Moyen métrage : « Parachute », un nouveau voyage cinématographique signé Prelud Studio
Le moyen métrage malgache Parachute sera présenté en avant-première le 22 août au Cinepax Madagascar. Réalisé par Relisa, ce film plonge les spectateurs dans un univers mêlant mystère, mémoire et questionnement intérieur. Une nouvelle étape pour Prelud Studio, qui poursuit la construction de son identité dans le cinéma.

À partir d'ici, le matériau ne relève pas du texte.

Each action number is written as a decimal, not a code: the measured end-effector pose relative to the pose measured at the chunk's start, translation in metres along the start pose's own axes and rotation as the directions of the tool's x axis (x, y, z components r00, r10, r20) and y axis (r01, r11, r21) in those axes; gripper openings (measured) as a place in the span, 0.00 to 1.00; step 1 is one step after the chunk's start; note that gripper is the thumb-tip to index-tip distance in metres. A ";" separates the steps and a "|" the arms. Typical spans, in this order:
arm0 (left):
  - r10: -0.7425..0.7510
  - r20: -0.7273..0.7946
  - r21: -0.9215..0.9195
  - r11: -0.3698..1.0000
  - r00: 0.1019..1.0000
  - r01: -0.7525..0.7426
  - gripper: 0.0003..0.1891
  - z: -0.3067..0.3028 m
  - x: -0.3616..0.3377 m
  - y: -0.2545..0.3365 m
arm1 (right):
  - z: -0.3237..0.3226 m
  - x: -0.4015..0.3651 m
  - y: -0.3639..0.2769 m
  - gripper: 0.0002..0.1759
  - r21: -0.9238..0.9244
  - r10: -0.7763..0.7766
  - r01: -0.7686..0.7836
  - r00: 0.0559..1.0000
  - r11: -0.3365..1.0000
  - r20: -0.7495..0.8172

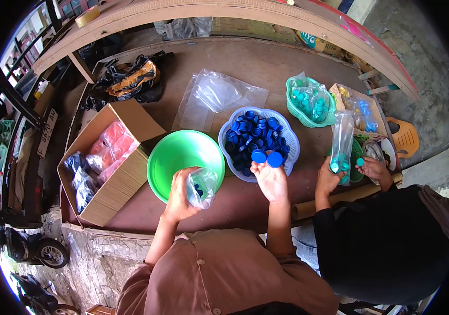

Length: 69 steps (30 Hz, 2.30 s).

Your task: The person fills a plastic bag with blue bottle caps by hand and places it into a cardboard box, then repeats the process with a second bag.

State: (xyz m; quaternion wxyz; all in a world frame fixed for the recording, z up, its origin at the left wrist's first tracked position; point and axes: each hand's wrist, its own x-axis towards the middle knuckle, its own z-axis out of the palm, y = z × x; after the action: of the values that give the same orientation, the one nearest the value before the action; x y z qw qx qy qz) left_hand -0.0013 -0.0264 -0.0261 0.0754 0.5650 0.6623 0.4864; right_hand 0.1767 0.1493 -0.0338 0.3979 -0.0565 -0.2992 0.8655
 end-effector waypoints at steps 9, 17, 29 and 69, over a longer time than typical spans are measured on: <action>-0.003 -0.021 -0.003 1.000 1.000 0.003 0.40 -0.001 -0.002 -0.002 | -0.006 0.007 0.002 0.12 -0.131 -0.043 0.024 0.988 0.991 -0.149; -0.021 -0.009 -0.032 0.999 1.000 0.020 0.39 0.001 0.000 -0.001 | -0.026 0.021 -0.019 0.12 -0.461 -0.187 0.054 0.951 0.886 -0.247; -0.069 0.008 -0.056 0.996 0.998 0.069 0.39 0.003 -0.002 -0.005 | -0.030 0.030 -0.018 0.12 -0.570 -0.213 0.164 0.977 0.805 -0.020; -0.053 0.011 -0.024 0.998 0.999 0.054 0.41 0.003 -0.002 -0.005 | 0.048 -0.008 -0.029 0.17 -0.621 0.124 -0.121 0.992 0.775 -0.038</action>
State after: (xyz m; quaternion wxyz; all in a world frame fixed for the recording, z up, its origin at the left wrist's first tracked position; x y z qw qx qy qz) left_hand -0.0021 -0.0255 -0.0327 0.0987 0.5485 0.6707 0.4895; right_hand 0.1848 0.1353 0.0204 0.2991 -0.2015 -0.5642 0.7427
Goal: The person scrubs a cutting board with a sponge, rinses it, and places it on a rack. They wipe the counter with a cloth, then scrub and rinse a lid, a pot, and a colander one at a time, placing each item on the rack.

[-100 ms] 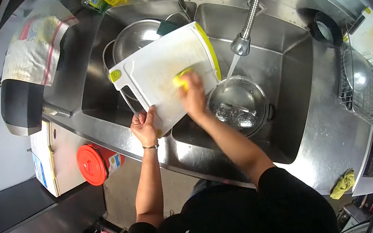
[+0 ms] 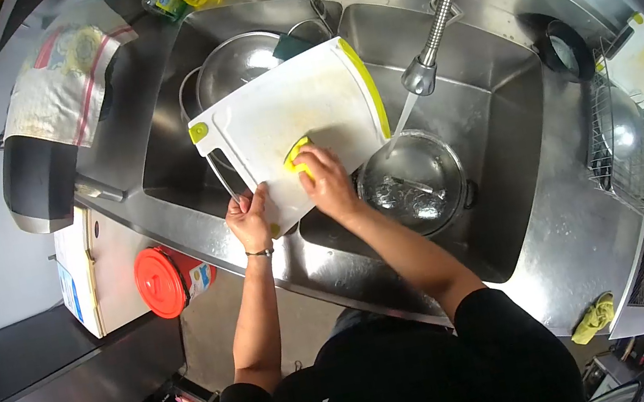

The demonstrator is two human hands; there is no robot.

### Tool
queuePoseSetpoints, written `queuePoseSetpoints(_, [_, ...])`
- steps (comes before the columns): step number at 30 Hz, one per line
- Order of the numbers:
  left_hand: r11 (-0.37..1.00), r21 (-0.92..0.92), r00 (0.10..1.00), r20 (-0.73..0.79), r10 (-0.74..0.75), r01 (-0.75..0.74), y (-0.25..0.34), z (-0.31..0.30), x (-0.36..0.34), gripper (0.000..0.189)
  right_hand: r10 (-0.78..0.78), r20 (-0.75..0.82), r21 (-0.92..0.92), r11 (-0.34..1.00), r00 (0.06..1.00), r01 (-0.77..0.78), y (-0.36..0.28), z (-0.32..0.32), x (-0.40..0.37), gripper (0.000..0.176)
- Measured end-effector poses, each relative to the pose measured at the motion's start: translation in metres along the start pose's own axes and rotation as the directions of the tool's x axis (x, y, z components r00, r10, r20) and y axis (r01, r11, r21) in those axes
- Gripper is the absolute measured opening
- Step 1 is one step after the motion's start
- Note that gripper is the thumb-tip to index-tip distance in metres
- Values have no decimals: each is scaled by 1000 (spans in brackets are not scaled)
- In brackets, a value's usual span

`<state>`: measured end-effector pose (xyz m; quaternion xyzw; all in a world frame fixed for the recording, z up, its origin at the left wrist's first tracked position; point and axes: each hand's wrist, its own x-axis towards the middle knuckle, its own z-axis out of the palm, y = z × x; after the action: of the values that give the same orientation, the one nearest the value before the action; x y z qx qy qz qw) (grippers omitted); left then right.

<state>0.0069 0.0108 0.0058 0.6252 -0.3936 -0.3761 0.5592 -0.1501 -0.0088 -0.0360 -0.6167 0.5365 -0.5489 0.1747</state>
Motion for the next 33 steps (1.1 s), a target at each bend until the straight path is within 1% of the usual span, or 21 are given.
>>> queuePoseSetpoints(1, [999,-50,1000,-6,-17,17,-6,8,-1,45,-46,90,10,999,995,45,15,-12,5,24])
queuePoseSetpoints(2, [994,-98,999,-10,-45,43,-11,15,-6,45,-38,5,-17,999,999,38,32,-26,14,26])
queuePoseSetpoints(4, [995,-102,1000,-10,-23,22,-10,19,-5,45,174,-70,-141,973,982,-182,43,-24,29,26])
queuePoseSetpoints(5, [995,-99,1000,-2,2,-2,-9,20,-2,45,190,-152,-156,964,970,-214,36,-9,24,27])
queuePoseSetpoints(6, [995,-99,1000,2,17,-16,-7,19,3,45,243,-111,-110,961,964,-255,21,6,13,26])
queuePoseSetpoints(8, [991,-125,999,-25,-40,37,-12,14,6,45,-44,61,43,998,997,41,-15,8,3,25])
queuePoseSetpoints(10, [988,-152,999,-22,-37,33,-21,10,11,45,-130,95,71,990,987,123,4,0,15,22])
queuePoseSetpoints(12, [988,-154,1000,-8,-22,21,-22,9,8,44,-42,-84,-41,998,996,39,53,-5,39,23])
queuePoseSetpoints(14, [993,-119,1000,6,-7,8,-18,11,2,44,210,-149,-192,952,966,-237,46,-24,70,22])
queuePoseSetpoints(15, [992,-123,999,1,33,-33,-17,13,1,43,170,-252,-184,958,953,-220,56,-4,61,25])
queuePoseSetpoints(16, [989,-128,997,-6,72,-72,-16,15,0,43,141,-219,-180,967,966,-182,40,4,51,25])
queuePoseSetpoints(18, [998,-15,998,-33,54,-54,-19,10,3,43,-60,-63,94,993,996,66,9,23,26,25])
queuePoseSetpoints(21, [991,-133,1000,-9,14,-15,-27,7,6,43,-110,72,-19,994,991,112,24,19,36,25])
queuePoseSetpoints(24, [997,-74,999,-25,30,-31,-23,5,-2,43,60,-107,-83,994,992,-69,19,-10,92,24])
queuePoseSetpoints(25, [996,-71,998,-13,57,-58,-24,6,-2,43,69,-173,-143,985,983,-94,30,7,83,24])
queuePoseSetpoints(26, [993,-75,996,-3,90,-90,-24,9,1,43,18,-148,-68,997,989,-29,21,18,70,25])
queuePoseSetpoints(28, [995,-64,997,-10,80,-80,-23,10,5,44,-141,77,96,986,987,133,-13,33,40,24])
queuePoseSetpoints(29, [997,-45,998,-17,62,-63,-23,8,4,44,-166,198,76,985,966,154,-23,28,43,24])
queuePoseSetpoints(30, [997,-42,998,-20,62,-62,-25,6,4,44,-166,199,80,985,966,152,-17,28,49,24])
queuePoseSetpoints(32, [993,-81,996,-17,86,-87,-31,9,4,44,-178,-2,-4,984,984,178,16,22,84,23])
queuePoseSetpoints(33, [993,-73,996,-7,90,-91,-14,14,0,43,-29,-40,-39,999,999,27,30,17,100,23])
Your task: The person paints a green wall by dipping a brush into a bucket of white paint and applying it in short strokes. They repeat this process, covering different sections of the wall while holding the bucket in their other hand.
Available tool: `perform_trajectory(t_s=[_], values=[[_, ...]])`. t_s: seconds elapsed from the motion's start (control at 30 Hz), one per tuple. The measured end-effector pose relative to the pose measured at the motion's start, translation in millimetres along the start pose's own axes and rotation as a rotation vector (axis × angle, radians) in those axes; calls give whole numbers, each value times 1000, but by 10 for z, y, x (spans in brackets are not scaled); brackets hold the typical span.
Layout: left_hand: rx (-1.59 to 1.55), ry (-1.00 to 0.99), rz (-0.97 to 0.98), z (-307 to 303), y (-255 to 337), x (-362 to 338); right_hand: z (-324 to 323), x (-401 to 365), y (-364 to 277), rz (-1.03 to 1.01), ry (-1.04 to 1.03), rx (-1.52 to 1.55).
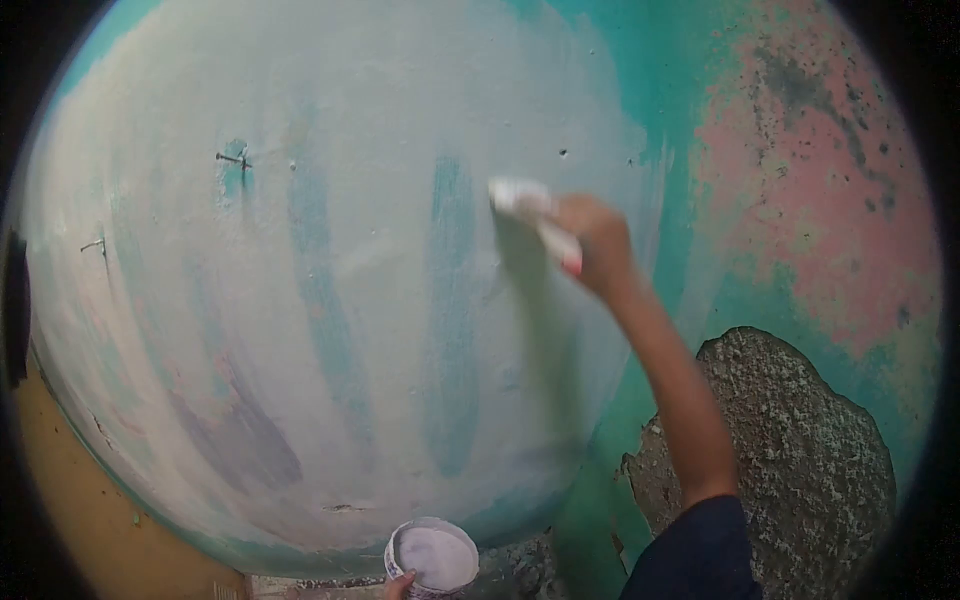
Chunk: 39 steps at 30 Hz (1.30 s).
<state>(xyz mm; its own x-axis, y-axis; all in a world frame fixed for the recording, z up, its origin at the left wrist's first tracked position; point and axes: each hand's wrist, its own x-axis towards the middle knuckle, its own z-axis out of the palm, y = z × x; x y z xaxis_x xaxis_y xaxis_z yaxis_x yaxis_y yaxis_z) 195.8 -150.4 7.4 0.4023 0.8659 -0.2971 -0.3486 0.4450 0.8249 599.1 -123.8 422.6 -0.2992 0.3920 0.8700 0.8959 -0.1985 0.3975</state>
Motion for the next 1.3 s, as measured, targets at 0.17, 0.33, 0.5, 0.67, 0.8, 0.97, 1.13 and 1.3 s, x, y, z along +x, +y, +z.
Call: perform_trajectory(t_s=[0.17,0.33,0.5,0.67,0.8,0.97,1.13,1.3], values=[[-381,-7,-518,-27,228,-48,124,-899,-557,19,-131,251],[-315,90,-294,171,445,-118,-43,-533,-333,73,-356,183],[539,-18,141,101,443,-250,-60,188,-58,218,-11,335],[206,34,-55,15,406,-295,191,-374,-345,59,2,83],[-263,258,-366,141,656,-311,339,-1260,-1044,29,-55,349],[82,129,-106,-123,529,-291,364,-1267,-964,89,-299,329],[-262,115,-139,-71,565,-221,111,106,-582,-34,162,196],[-311,38,-105,-280,472,-76,331,77,-893,-75,236,84]])
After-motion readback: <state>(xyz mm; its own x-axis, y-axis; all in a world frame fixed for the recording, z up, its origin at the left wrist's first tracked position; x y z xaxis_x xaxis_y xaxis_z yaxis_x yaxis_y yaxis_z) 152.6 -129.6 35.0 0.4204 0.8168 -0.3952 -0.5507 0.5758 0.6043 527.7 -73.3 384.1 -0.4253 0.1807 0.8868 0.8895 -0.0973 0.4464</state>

Une plongée entre réalité et imaginaire
Le cinéma malgache s’apprête à accueillir une nouvelle œuvre. Parachute, le moyen métrage produit par Prelud Studio, sera projeté en avant-première le samedi 22 août 2026 au Cinepax Madagascar. Cette présentation marque une nouvelle étape pour l’équipe derrière le film, qui souhaite faire découvrir son univers au public. L’histoire suit Tiavina, une jeune femme sur le point de fêter ses 25 ans entourée de ses proches. Mais un événement inattendu bouleverse cette journée. Elle se retrouve alors enfermée dans une mystérieuse boucle spatio-temporelle au cœur d’Azgad, un monde étrange où les repères entre souvenirs, réalité et imagination commencent à disparaître. Guidée par différents indices présents dans cet univers, Tiavina entame un parcours personnel. Peu à peu, elle découvre des éléments liés à une souffrance que son entourage semble ignorer. Pour le réalisateur Relisa, Parachute s’inscrit dans une démarche artistique plus large. Le film ne cherche pas seulement à raconter une histoire, mais aussi à explorer des thèmes plus profonds liés aux émotions et à la perception de la mort.
Une signature qui se construit
Après Dear Lia, Relisa poursuit l’écriture de son univers cinématographique avec ce nouveau projet. Même si les deux œuvres partagent certains éléments, notamment la présence d’un personnage perdu et d’un monde caché, le réalisateur précise que Parachute possède sa propre identité, notamment grâce au travail autour du son. « Parachute existe grâce à sa force de raconter l’histoire par le son », explique-t-il. Le film fait partie d’un projet plus vaste composé de cinq courts métrages. Dans chacun d’eux, le réalisateur souhaite créer des liens à travers des détails discrets : une couleur, un son, une phrase ou une référence à l’œuvre précédente. « Je ne rêve pas de réaliser un chef-d’œuvre ; je rêve de faire un film que j’aurais aimé voir dans une salle de cinéma », confie Relisa.